## What the task requires
Look through the records, and wherever the string "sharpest" turns up, copy out that line.
----- Given records
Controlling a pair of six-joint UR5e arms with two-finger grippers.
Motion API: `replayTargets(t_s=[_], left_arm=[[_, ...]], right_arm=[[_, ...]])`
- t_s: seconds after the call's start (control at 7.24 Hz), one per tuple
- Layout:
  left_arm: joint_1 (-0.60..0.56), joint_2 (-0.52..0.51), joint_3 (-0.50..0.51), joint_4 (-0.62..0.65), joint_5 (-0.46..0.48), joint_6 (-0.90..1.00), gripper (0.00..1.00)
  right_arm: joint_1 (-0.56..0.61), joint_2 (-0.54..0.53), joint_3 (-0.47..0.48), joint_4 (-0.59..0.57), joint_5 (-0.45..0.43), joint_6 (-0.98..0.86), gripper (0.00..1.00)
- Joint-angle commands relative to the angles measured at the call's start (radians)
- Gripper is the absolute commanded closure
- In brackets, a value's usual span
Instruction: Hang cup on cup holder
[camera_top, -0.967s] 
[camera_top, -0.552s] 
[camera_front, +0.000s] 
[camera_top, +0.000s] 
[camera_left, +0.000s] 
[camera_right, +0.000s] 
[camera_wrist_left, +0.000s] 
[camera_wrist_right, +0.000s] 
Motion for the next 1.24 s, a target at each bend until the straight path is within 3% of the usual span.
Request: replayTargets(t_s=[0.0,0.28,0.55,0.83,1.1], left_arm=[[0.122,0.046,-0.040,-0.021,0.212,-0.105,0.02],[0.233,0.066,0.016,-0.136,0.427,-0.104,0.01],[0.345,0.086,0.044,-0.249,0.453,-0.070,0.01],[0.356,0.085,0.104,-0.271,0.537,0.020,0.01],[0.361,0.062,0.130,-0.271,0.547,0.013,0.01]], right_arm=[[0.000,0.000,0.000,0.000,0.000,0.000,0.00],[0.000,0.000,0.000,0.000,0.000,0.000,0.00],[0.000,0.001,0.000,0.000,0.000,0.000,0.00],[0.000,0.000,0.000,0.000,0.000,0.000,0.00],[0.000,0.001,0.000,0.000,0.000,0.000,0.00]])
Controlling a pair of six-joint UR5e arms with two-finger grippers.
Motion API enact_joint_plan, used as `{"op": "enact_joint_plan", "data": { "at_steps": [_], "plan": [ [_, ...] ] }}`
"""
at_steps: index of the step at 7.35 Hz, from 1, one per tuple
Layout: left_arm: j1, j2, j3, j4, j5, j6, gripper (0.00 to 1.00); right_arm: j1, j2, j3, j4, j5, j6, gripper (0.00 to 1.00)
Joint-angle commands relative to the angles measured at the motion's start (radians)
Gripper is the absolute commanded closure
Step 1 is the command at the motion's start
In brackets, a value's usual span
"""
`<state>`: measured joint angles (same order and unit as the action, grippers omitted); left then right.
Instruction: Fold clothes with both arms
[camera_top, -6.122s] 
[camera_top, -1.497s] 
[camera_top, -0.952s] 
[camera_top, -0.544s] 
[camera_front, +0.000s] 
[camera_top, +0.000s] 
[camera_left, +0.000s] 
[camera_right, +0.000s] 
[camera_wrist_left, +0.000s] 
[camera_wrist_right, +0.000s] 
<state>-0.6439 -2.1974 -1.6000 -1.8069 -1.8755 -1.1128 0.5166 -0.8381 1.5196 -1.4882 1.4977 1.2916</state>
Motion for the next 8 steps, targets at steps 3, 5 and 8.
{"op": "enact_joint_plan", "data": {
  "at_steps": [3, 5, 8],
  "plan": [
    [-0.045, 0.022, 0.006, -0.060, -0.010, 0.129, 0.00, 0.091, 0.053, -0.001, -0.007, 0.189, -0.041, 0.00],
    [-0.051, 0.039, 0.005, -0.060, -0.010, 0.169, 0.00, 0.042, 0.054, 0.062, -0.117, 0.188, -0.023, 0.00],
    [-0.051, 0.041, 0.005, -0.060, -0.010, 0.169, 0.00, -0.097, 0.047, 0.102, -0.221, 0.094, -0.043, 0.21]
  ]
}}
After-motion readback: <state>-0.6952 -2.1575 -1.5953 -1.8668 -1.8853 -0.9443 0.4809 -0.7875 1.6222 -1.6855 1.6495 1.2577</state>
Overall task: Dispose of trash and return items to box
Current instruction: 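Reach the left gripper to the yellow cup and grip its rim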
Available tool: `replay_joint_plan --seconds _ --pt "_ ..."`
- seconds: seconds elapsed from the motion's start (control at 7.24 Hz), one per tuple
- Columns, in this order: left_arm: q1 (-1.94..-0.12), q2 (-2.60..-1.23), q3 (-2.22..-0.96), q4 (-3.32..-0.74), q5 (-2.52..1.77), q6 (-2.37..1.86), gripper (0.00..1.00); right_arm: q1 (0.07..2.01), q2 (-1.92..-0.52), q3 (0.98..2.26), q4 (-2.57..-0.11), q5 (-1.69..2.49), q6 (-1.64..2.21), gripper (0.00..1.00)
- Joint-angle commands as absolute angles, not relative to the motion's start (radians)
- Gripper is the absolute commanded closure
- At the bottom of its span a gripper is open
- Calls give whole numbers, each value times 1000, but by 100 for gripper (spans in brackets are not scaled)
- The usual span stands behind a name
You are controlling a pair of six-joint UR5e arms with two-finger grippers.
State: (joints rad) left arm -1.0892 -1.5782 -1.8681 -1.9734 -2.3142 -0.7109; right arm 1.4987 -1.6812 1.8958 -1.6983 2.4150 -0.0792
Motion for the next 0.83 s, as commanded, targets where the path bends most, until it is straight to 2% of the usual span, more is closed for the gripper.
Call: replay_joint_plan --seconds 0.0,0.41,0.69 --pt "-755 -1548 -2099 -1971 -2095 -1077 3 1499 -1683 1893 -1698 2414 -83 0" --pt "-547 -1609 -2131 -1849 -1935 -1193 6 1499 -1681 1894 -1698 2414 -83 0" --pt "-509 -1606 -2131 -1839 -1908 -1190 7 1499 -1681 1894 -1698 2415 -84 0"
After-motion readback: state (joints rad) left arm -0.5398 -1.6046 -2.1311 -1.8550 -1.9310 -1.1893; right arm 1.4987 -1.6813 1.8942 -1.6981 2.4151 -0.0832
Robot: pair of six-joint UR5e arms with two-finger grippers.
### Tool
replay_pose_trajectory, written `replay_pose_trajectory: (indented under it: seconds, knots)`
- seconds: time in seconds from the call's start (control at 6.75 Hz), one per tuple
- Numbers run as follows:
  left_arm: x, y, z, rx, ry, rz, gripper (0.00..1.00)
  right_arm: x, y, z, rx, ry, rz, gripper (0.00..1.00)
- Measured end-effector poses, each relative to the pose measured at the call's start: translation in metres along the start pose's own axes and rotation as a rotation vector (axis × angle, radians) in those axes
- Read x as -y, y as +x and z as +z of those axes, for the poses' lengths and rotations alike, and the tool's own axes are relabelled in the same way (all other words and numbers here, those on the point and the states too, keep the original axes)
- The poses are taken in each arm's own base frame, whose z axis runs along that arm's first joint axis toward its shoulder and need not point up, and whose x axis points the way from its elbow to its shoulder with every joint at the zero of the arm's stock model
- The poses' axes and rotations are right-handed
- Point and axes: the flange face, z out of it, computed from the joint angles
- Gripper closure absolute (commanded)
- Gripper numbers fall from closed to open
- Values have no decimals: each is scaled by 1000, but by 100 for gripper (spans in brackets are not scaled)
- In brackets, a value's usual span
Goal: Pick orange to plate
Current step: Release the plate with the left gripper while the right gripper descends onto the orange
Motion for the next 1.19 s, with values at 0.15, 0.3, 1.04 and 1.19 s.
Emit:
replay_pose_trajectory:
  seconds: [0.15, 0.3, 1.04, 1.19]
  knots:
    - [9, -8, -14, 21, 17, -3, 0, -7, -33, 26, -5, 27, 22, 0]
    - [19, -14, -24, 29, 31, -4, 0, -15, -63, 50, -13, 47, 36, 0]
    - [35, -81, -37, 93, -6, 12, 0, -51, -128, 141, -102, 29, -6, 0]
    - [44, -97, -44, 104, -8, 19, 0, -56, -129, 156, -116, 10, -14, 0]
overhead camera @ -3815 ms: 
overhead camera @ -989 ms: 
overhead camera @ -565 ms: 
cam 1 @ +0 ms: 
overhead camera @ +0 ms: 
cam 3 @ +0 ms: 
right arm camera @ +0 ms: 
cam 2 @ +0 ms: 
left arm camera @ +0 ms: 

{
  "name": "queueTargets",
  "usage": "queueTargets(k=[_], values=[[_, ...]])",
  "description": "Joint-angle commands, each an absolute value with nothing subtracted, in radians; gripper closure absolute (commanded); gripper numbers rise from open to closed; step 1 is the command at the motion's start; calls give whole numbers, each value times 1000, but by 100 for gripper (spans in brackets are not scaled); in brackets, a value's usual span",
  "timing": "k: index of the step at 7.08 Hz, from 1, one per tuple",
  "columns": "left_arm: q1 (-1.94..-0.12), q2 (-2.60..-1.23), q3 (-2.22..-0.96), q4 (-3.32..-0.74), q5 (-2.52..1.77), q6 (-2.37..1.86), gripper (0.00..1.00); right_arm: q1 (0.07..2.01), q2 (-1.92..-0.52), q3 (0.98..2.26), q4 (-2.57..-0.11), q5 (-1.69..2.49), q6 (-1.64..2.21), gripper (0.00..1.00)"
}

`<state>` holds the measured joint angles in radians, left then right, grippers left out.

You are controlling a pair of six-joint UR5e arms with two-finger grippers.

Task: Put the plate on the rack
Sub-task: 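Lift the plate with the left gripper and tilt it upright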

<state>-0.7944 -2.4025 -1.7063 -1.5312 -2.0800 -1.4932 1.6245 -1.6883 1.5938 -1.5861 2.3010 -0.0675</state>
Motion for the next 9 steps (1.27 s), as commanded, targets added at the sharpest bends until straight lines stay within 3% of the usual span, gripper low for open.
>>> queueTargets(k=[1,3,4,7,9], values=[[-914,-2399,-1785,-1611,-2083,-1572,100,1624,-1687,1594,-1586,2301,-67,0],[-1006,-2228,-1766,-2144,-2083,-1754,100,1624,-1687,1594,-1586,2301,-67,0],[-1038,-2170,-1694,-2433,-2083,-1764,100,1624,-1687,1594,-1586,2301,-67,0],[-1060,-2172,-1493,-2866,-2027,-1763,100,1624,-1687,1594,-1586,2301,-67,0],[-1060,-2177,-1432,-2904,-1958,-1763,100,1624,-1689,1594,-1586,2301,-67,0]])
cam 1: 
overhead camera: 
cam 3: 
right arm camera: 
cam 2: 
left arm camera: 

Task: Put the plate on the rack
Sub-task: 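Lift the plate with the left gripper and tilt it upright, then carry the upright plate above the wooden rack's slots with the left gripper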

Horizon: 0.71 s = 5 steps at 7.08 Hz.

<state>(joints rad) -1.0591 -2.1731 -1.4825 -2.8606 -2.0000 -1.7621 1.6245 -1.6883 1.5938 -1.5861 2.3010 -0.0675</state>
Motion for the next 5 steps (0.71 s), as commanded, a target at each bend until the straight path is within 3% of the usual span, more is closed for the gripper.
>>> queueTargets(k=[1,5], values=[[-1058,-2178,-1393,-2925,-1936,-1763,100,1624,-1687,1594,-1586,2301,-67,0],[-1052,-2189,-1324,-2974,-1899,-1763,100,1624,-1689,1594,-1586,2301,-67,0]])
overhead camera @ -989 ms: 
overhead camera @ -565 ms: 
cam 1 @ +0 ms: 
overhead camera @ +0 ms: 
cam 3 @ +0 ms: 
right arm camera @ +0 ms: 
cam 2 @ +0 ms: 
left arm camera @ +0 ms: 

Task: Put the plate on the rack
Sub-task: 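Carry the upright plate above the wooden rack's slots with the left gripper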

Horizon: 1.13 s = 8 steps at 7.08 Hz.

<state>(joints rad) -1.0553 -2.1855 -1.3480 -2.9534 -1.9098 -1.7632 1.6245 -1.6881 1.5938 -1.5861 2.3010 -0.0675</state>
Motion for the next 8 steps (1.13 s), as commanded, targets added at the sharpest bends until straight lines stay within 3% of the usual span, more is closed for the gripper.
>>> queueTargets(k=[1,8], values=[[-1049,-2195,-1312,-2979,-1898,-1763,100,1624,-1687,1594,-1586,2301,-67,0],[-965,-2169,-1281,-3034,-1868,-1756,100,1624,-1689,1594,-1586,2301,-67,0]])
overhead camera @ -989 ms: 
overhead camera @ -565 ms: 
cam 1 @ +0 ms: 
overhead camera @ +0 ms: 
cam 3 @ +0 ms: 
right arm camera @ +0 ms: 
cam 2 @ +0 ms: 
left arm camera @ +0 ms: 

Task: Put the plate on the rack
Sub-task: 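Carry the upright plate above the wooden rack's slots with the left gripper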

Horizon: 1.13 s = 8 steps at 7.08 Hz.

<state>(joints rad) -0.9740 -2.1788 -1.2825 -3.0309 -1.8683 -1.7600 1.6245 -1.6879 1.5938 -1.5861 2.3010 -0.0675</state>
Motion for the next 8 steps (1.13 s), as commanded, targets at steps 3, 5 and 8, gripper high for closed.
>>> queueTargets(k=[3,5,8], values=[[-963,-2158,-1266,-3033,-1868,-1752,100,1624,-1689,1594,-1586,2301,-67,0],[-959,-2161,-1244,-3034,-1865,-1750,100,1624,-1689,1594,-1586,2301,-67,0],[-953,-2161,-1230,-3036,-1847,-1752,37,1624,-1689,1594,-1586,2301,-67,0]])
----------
## Answer to this task
Motion for the next 9 steps (1.27 s), as commanded, targets added at the sharpest bends until straight lines stay within 3% of the usual span, gripper low for open.
Motion for the next 8 steps (1.13 s), as commanded, targets added at the sharpest bends until straight lines stay within 3% of the usual span, more is closed for the gripper.

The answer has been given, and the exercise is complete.